A team of linguists have discovered in India a distinct patch of language that extends to a group of residents in four bamboo huts. Its speakers share only nine percent of a common vocabulary with the surrounding inhabitants. As the article makes clear, language remains a carrier of common history and culture.

The number of disappearing languages is increasing, and in this interconnected age there is still the surprise in finding new speech and new ways of expressing shared ideas. Here's an excerpt from a recent article written by New York Times writer John Noble Wilford.

Two years ago, a team of linguists plunged into the remote hill country of northeastern India to study little-known languages, many of them unwritten and in danger of falling out of use....

At a rushing mountain river, the linguists crossed on a bamboo raft and entered the tiny village of Kichang. They expected to hear the people speaking Aka, a fairly common tongue in that district. Instead, they heard a language, the linguists said, that sounded as different from Aka as English does from Japanese.

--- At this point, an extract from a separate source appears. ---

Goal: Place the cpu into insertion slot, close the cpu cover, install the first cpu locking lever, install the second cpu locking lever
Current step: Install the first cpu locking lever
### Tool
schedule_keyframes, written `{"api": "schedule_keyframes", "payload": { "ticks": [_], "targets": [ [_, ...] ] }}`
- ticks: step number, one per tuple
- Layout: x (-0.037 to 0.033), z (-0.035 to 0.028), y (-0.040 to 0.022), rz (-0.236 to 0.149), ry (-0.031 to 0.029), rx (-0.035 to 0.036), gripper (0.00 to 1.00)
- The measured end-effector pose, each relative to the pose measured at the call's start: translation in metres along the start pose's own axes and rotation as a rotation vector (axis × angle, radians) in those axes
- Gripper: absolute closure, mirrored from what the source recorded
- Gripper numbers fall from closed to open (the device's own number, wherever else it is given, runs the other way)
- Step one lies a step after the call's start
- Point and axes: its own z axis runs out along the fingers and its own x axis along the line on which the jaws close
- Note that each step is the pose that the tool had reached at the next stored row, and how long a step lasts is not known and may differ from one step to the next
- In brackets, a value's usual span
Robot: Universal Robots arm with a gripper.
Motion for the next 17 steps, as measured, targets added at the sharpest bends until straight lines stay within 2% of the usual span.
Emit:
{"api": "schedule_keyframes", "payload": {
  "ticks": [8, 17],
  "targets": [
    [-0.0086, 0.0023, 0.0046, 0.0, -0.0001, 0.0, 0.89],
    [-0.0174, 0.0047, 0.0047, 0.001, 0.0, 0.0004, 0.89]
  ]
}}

After further investigation, leaders of the research announced last week the discovery of a “hidden” language, known locally as Koro, completely new to the world outside these rural communities. While the number of spoken languages continues to decline, at least one new one has been added to the inventory, though Koro too is on the brink of extinction.

“We noticed it instantly” as a distinct and unfamiliar language, said Gregory Anderson, director of the Living Tongues Institute for Endangered Languages in Salem, Oregon. ...

When the three researchers reached Kichang, they went door to door asking people to speak their native tongue — not a strenuous undertaking in a village of only four bamboo houses set on stilts. The people live by raising pigs and growing oranges, rice and barley. They share a subsistence economy and a culture with others in the region who speak Aka, or Miji, another somewhat common language. ...

Listening, the researchers at first suspected Koro to be a dialect of Aka, but its words, syntax and sounds were entirely different. Few words in Koro were the same as in Aka: mountain in Aka is “phu,” but “nggo” in Koro; pig in Aka is “vo,” but in Koro “lele.” The two languages share only 9 percent of their vocabulary.

... In The Last Speakers: The Quest to Save the World’s Most Endangered Languages, published by National Geographic Books, Dr. Harrison noted that Koro speakers “are thoroughly mixed in with other local peoples and number perhaps no more than 800.”

Moreover, linguists are not sure how Koro has survived this long as a viable language. Dr. Harrison wrote: “The Koro do not dominate a single village or even an extended family. This leads to curious speech patterns not commonly found in a stable state elsewhere.”

... The effort to identify “hot spots of threatened languages,” the linguists said, is critical in making decisions to preserve and enlarge the use of such tongues, which are repositories of a people’s history and culture.

In the case of Koro speakers, Dr. Harrison wrote in his book, “even though they seem to be gradually giving up their language, it remains the most powerful trait that identifies them as a distinct people.”